5.1 Boolean Optimizations

The composite atom and bond expressions used in SMARTS patterns are built up using standard Boolean operators, and can be simplified using standard algebraic techniques. This class of optimizations are completely independent of the form of the leaf nodes, and apply equally well to compiling source code as they do to simplifying substructure queries in chemoinformatics.

The first observation is that the high-precedence and low-precedence "and" operators in SMARTS, are just a syntactic convenience to allow representation and parsing of simple queries without requiring parenthesis. Internally, SMACK represents both ANDs identically, the precedence being implied by the abstract syntax tree (AST). The SMACK SMARTS parser ensures that the high and low precedence operators are parsed into the appropriately nested internal representation.

Internally, SMACK canonicalizes all Boolean expressions to a representation called ``disjunctive normal form''. In this representation, any expression tree is represented as the disjunction (or ``OR'') of a set of terms (possibly containing only a single term), where each term is the conjunction (or ``AND'') of a set of factors (possibly containing only a single factor), where each factor is either a leaf node, or the inversion (or ``NOT'') of a leaf node.

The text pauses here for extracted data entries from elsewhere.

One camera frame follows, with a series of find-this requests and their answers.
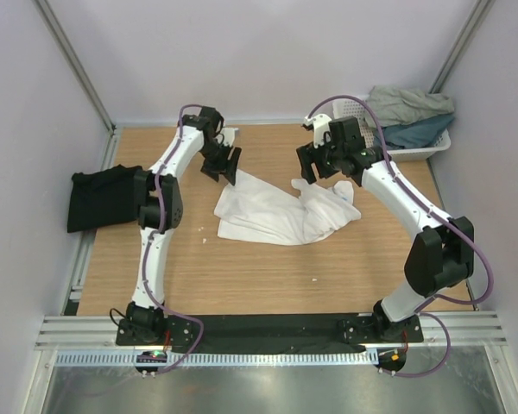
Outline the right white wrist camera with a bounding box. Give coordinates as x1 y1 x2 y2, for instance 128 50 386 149
302 114 332 148

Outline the slotted grey cable duct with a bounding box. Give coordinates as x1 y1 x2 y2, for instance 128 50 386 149
54 349 378 368

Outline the white plastic laundry basket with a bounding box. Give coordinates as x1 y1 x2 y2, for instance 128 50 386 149
332 99 451 162

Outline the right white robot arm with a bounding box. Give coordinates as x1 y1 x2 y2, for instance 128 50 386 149
296 115 474 342

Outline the grey t shirt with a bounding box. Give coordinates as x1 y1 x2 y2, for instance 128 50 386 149
366 85 455 128

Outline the right aluminium corner post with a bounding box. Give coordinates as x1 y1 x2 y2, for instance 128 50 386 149
429 0 496 93

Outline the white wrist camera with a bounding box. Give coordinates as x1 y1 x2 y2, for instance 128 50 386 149
216 127 239 147
302 114 332 148

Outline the black folded t shirt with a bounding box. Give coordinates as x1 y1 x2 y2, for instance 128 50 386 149
66 165 142 233

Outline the white t shirt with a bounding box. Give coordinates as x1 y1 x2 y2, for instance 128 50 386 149
214 170 362 246

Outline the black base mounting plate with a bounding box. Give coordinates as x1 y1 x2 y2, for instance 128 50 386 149
116 313 424 354

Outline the aluminium corner post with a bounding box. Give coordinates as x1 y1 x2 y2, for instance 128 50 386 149
33 0 116 135
429 0 496 93

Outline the aluminium front frame rail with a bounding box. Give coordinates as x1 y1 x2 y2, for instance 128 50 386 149
35 311 506 354

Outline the teal blue t shirt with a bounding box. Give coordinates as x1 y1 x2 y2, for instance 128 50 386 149
382 114 455 150

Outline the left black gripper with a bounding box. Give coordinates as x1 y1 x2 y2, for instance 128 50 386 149
199 141 241 185

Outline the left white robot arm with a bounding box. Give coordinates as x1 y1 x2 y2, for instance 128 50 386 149
116 104 242 346

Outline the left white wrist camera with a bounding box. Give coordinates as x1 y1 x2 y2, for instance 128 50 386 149
216 127 239 147

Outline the left aluminium corner post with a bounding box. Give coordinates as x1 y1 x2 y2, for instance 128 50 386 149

Any Boolean expression can be reduced to disjunctive normal form, by the following simple transformation rules.

    not (not (x))  ->  x
    not (and (x, y))  ->  (or (not x) (not y))
    not (or (x, y))  ->  (and (not x) (not y))
    and (or (x, y), z)  ->  or (and (x, z), and (y, z))
    and (x, or (y, z))  ->  or (and (x, y), and (x, z))

In this manner consecutive NOTs can be eliminated, so that a NOT should never contain another NOT as its operand, a NOT can be pushed inside an AND or an OR, and an AND can always be pushed inside an OR.

Similar transformations allow one to arbitrarily reorder factors and terms, using associativity and commutativity rules, to maintain canonical Boolean expressions by maintaining terms and factors in "sorted" order.

    and (x , y)  ==  and (y, x)
    and (and (x, y), z)  == and (x, and (y, z))
    or (x, y)  ==  or (y, x)
    or (or (x, y), z)  ==  or (x, or (y, z))

Finally Boolean optimizations of the binary AND and OR operators allow our sets of "terms" and "factors" to never contain duplicates.

    and (x, x)  ->  x
    or (x, x)  ->  x